Editor's Note: Be sure to read today's interview with Dear Jon regarding the release of his book.
I realize that all my millions of fans have been so caught up in the release of my book, that it has completely slipped your minds to ask me my advice on how to cope with one of the great issues of 2008: The announcement by Brett Favre that he wants to return to the NFL.
So I am plugging the gap today, for two reasons: First, the circus that has grown around his antics is still in town, and second, I wanted to have an article to coincide with the big hype for my book on the Partial Observer.
Sports fans in general are following this story out of historical curiosity. It is fun to speculate on what Favre might accomplish if he comes back to football. But my interest in this development only reaches that far. In my opinion, which as you know I value highly, Favre has tainted his legacy and has now diminished the joy of football.
Favre has some astonishing achievements in his hall-of-fame career. However, I doubt that he is worth 12 million dollars to the Green Bay Packers this season, especially when the Packers now must consider life after Favre. I agree with the Packers management. They need to look forward. It was unfair for Favre to officially retire and then waffle. The Packers need to leverage decisions for their future.
The truth is, Brett Favre has not produced a Super Bowl victory since it was played in 1997. The truth is he has not played at All-Pro caliber since the following 1997 season. The truth is, and I know Packers fans globally will flame me for this and might even boycott my book, but I am going to say it anyway--I would rather have seen the pure pocket command and discipline of Troy Aikman or Tom Brady in the Packers huddle, and three or four super bowl championships.

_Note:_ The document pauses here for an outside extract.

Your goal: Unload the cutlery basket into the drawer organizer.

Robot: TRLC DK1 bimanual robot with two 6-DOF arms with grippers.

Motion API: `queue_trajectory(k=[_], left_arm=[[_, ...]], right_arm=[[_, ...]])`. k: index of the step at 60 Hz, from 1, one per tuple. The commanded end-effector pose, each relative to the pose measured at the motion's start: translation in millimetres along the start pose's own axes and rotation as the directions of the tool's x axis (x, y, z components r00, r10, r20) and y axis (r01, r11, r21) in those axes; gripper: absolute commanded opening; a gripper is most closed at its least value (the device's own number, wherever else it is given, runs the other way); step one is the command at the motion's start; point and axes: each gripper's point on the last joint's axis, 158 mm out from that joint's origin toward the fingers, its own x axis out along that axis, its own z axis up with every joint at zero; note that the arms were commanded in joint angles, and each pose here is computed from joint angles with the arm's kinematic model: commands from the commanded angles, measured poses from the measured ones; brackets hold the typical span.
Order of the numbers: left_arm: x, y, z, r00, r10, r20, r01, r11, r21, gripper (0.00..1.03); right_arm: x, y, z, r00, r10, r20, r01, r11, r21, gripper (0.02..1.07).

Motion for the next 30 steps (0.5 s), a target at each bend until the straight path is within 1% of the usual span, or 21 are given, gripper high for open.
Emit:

My friends have heard me say such things right along. This is no betrayal of an earlier position or viewpoint.
Because I have not lived in Green Bay's primary television market, I have mostly gotten to watch Green Bay games that were nationally televised. In these games which tended to be against teams of caliber, I have watched a disproportionate share of Brett Favre's defeats, and a disproportionate number of uniquely dumb-headed plays that only Brett Favre was capable of making --such as shovel-passing directly into the chest of Bears linebacker Brian Urlacher. The years Favre spent handing off to Ahman Green were actually years of relief for me.
Favre is rightfully a legend. As a legend he could have retired at the top of his game after an excellent 2007 season. The time was right. I received as a gift a Brett Favre tribute, a coffee table book published by Sports Illustrated. I loved what he brought to the game, and I loved the idea that he would go out in style.
No one was pressuring him to retire. We would all have loved to have him back another year or maybe even two. But he chose to retire with a great season of memories behind him, and that was also good; it was a decision I felt I could trust Favre to make.
What has happened now is not in good style or in good taste. This is an error in judgment. He is pushing his luck and he is exhausting America's enthusiasm for him. Being a media darling is great. Milking that is fine. Coming back for another bow after the audience has stopped clapping, begging for the spotlight after it has moved on to the next act, is embarrassing. Once the curiosity is over, fans of the NFL will have a bad taste in their mouths, and that is when Favre will begin to feel what is it like to be spit out.
The way to have milked the fame and affection, is to publish an autobiography. As it is, the human interest stories that made Brett Favre a hero and an icon, have become old news. Other men lose their fathers; other wives get sick and many are not so lucky; thousands of anonymous Americans have helped out those who suffered in Hurricane Katrina, including the family of Dear Jon. Those stories will not come into focus anymore. Instead, the story is becoming all about Brett Favre's ego and the shadow he is determined to cast over the Packers franchise, future, and the career of Aaron Rogers.
I've watched Favre's ego in action: for fifteen years I've watched Brett Favre forcing throws into misread coverage. Mr. Favre, in this broken play you should have eaten the ball and taken the loss and punted. I know you hate to do that. As it is, that duck that you hurled instead is fluttering into hostile coverage, and the ones to catch that ball and run with it won't be on your side.
For everyone else in Wisconsin; it's nothing personal. I happen to be a Packers fan more than a Brett Favre fan. I hope that warms you up enough to buy my book.